Southern Belles fry fish. I have never fried a fish in my life. I can't even imagine frying a fish. I have baked, broiled, barbecued and sauteed fish, but never fried it or even eaten it fried. For that matter, I've never fried a chicken either. In fact, I don't fry. That has to be a Southern thing too.

Southern Belles think "Gone With The Wind" was a great movie. I think it was overly-long, cliched, and boring.

Southern Belles are gentle, caring and sweet, and usually quite beautiful. I am inconsiderate, loud, and demanding and frequently a total physical mess.

Southern Belles' are quietly conservative. I am a registered Republican, fiscally conservative, but otherwise socially liberal in almost all instances. I am not quiet over any of my views either.

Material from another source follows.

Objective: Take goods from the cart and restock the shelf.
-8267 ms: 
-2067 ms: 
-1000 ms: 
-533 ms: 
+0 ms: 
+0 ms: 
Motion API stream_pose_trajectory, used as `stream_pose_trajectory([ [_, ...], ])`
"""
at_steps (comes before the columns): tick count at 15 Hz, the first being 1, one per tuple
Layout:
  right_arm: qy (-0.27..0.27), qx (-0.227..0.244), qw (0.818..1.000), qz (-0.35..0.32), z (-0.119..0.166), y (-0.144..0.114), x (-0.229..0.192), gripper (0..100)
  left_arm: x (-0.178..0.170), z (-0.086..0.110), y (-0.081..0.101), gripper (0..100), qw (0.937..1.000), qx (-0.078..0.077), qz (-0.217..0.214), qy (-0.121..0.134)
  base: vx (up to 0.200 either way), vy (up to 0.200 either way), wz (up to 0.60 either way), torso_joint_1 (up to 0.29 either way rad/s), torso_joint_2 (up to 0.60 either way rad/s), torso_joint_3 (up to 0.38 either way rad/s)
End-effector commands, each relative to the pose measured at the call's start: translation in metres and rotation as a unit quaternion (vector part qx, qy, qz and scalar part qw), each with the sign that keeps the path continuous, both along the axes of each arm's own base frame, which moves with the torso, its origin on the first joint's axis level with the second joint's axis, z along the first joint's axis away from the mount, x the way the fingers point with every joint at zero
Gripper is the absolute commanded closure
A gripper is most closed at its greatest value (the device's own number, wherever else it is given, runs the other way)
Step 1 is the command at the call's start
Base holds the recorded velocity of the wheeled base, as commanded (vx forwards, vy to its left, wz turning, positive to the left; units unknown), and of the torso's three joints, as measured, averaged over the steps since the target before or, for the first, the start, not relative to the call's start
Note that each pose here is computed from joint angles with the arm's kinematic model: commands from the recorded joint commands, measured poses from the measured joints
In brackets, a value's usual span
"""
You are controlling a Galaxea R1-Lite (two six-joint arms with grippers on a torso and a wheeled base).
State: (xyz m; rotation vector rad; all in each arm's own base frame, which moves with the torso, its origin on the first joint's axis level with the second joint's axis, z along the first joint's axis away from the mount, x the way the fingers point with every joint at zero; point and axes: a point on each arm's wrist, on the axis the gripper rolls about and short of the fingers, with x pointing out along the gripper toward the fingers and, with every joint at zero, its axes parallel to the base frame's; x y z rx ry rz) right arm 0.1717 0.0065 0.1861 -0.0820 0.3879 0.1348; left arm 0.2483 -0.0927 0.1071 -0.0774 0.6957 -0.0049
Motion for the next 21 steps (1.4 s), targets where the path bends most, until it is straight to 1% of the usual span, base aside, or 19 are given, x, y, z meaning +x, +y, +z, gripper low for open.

Sometimes, I wonder if Alex would rather stay with the Georgia Peaches! Sometimes I'd rather go to Georgia and be with the Peaches!

Monday, May 24, 2010

Home Sweet Home

I used to dream of travel. Heck, I used to love travel! I've been to Europe, Mexico, Canada, many of the states in the US including several trips to Hawaii.

At this point, I really dislike going anyplace for more than a day trip. (Let me come home and sleep in my own bed.)

I hate restaurant food served on plates with pieces of parsley for decoration, along with that dumb slice of melon. I don't want anybody walking up to me and saying "How are you folks doing today/tonight?" Or, even worse "I'm Jody and I'll be your server."

If I'm going for decoration, I make something attractive to eat. I'll put jasmine rice in a cool shaped pyrex cup that has been lightly oiled and turn it out like a jello mold and top it with black sesame seeds, but I will not lay a sprig of parsley on a plate to make it "fancy". Parsley is not fancy. I'll stand ribbed chops against the rice and wrap bacon around the bone if I'm going for fancy! I'll stick an edible orchid on the sauteed spinach if I'm going for fancy!

I don't like air travel. I suppose if I was flying first class or on a lear jet, I might like it a little better, but not by much. I find myself eyeballing other passengers on planes wondering which one has the bomb and where they've got it. Also, if it's a long trip, you start actually thinking about eating something that might be brought to you, not because you are hungry, but because of boredom. This, I might add, is always a mistake of sometimes tragic proportions. Even if you are flying first class, the food is a nightmare.

If there is anything I think I would hate more than a long boat trip, I can't imagine what it would be. If I want to look at water, I'll go to the beach. A lot of my friends swear by cruises. I'd rather be shot dead.

Long car trips make me tired. No matter how big the car is, there isn't enough room for comfort if it's over a two hour ride. And sure as shooting, if it takes you two hours to get there, it's going to take you two hours getting back.

Now a 20 minute trip with the top down on a sunny day is different. No packing, no eating in restaurants that have signs like "Mom's Home Cooking", or "Fine Eats", no scratchy hotel/motel sheets, no wondering who else has slept on that pillow, no pay per view soft core porn!

The one travel experience that I always thought I might like was the "Orient Express", and it isn't running any more. Pity!